In the 2s class, we experimented with different textured tools. The children first rolled out a slab of clay with textured rollers to see what kinds of marks they made on the clay.
Then I offered the kids clay hammers that pound different shapes into the clay. They got creative with the tools and began making textures in the clay in new ways.
After creating a variety of textures on their clay, the children decorated their work with glitter glue and fun materials like buttons, jewels, shells and pebbles.
After putting their work to dry on the shelf, I offered the kids new clay to explore with water. This is a sensory experience that is an important part of learning about clay. It won’t result in a finished product (more like a mushy clay soup )- but it sure is fun!
After working with clay, both classes got some painting in before class was over.
For our final week of the session, we focused on leaf rubbings and pastels. The children first learned how to create an imprint of a leaf by placing it under the paper then rubbing on top of the paper with the side of a crayon.
After trying out the leaf rubbings, I offered the children chalk pastels to explore.
They experimented with rubbing, drawing, and blending this soft, dusty medium.

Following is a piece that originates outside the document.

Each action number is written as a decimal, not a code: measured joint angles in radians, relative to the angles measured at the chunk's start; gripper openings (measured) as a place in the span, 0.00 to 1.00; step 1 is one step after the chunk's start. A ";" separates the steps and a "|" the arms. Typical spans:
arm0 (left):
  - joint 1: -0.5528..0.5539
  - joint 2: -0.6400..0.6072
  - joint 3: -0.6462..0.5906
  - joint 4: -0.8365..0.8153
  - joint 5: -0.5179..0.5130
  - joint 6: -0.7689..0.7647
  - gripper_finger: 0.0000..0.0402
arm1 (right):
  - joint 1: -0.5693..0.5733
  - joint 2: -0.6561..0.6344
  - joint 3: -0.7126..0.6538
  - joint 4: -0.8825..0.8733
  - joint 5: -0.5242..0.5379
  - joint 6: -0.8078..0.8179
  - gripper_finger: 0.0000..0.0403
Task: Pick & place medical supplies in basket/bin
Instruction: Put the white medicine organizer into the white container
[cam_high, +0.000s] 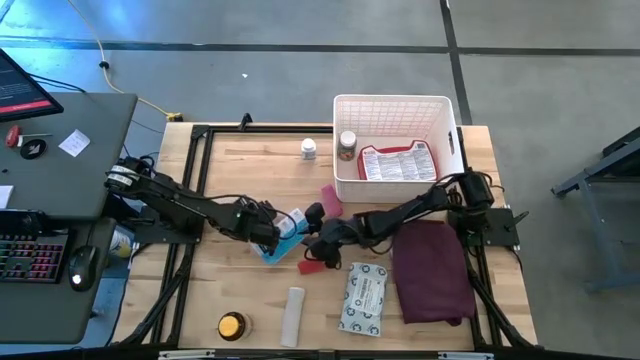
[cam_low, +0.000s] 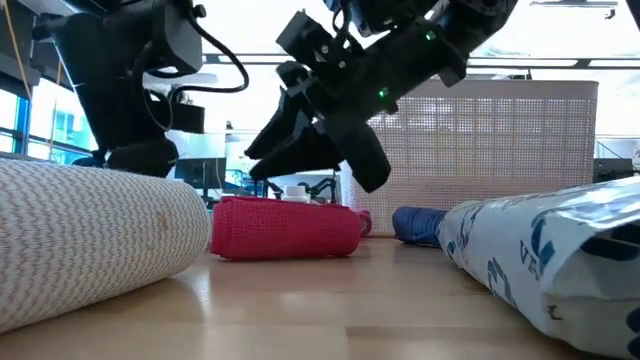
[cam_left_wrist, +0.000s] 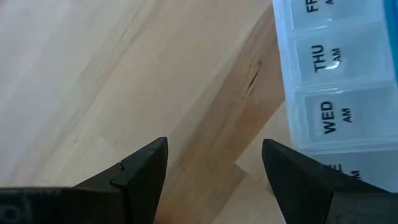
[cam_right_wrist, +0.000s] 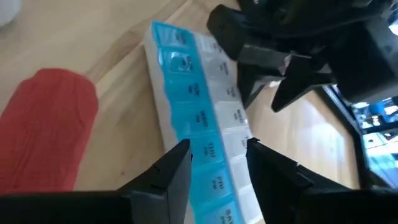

Then I offered them water and a brush to see what would happen if the pastel got wet. As they painted their drawings with water, the chalk dust mixed with the water and turned it into a colorful paint.
After wetting their papers, they drew again with the pastel and noticed how the colors became darker against the water.
No matter what age, all the classes love to paint, mix, and pour watercolors. Especially when glitter is involved!
The 1s classes also got to do some major sensory painting with foam paint.
Foam paint on the acrylic easel adds a twist to this sensory experience!
Remember the clay etching experiment in the 3s/4s class? The clay was dry and finally ready for the 3rd step to complete the process. In order to try to rub off some of the top paint, the children moved sand paper around in circles on top of their clay. The hope was that this would roughen up the top, leaving mostly the paint inside the scratches, so their design would stand out.
It was a little hard to sand off the top layer of paint, but they did manage to achieve a cool effect!
Thanks everyone for a great school year and final session. I had a blast!